TASK DIRECTIONS:
From the listing below, extract every line in which the word "wooden" appears.

DATA SUPPLIED:
=== Begin Enclosure ===
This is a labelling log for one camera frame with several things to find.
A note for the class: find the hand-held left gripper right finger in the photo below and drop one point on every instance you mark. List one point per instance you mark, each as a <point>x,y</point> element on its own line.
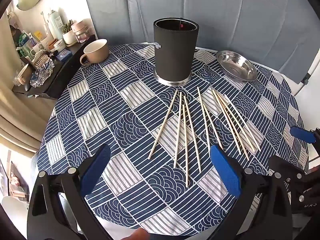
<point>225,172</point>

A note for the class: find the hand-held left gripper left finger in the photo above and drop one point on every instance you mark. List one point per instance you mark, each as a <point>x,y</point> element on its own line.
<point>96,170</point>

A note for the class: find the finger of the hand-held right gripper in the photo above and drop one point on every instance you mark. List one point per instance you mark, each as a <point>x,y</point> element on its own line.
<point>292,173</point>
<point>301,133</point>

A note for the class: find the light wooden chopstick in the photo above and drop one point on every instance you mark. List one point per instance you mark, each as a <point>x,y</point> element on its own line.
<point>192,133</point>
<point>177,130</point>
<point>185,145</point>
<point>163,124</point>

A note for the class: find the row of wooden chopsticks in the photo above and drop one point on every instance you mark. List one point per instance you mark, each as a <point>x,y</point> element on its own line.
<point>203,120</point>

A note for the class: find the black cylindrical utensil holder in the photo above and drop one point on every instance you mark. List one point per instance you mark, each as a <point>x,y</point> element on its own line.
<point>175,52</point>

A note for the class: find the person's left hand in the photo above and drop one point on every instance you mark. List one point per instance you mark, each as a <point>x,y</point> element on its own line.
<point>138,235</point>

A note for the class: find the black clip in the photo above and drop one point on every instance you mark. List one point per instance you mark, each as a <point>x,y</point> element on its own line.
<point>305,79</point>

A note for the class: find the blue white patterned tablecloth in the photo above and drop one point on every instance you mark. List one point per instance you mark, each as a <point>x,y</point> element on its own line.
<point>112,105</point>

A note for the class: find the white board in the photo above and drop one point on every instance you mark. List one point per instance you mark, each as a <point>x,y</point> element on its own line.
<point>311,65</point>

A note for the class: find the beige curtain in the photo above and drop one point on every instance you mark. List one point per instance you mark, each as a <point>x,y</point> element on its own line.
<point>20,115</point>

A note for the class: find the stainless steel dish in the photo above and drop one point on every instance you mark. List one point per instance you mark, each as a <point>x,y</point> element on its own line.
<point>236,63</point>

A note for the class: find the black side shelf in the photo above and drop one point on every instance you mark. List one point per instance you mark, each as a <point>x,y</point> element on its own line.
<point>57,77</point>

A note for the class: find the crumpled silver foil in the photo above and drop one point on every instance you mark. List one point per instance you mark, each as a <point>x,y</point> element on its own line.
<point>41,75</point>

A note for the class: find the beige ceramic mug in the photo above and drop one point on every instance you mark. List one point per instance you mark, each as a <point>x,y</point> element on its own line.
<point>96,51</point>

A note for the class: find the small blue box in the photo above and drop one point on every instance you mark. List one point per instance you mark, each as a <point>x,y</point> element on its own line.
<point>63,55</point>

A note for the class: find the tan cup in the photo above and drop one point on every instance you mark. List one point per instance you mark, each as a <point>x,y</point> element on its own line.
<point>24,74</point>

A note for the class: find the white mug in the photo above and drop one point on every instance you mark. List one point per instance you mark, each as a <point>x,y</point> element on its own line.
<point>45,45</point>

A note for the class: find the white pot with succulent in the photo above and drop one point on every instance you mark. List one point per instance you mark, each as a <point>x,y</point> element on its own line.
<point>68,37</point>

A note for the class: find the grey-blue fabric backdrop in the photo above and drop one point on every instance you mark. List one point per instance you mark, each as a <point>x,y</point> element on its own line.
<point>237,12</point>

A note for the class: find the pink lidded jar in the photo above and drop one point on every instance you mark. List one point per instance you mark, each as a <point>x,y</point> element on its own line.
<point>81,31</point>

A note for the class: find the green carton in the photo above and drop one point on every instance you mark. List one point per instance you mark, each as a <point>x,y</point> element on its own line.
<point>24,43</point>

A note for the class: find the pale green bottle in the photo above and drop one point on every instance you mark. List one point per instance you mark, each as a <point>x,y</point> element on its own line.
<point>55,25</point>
=== End Enclosure ===
=== Begin Enclosure ===
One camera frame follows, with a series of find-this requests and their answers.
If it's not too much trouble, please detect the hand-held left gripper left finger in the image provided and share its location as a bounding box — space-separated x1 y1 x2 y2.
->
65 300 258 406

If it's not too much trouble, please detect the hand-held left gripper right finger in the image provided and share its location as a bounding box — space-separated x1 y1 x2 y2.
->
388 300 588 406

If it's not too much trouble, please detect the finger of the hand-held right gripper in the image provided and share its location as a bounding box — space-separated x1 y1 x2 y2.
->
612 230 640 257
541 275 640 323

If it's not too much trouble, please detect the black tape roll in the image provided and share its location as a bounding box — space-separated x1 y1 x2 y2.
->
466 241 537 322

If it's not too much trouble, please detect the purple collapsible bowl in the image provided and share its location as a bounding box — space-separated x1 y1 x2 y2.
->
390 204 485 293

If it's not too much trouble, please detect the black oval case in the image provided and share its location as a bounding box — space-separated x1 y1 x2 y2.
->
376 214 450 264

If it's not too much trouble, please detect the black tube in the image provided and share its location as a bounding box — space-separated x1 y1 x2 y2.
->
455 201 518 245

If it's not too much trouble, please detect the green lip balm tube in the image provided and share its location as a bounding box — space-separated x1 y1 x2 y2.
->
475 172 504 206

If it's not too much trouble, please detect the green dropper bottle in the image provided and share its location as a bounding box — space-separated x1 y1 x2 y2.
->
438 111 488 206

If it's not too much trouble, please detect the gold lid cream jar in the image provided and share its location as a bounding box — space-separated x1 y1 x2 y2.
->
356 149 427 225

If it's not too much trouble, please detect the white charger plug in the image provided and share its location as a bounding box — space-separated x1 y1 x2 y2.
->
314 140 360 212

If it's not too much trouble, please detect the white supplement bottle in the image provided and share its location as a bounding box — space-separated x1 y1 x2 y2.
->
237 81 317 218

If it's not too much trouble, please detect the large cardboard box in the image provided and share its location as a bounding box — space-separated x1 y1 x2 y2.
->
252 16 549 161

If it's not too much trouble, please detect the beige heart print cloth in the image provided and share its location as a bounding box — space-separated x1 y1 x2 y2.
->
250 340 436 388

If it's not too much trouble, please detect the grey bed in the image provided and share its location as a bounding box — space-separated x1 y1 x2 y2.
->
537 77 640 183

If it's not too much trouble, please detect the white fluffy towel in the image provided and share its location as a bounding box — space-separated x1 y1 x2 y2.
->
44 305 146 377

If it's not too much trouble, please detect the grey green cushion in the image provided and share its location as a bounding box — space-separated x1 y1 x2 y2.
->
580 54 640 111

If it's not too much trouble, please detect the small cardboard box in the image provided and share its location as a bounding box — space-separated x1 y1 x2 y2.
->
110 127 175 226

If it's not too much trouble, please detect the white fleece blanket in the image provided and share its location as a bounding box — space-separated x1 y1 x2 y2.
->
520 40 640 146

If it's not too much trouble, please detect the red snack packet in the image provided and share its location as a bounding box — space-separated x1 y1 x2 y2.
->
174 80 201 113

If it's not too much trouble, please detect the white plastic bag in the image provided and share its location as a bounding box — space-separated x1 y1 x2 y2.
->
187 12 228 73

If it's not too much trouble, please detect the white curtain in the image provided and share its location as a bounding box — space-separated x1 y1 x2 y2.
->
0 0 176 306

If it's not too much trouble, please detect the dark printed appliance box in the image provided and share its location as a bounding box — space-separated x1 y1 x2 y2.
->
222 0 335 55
=== End Enclosure ===
SOLUTION TO THE PROBLEM:
A note for the class: find the light wooden chopstick in the photo above and drop one point on every instance you mark. List one point per instance you mark, each as a <point>x,y</point> element on its own line.
A note for the class: find the row of wooden chopsticks in the photo above and drop one point on every instance you mark. List one point per instance you mark, each as a <point>x,y</point> element on its own line.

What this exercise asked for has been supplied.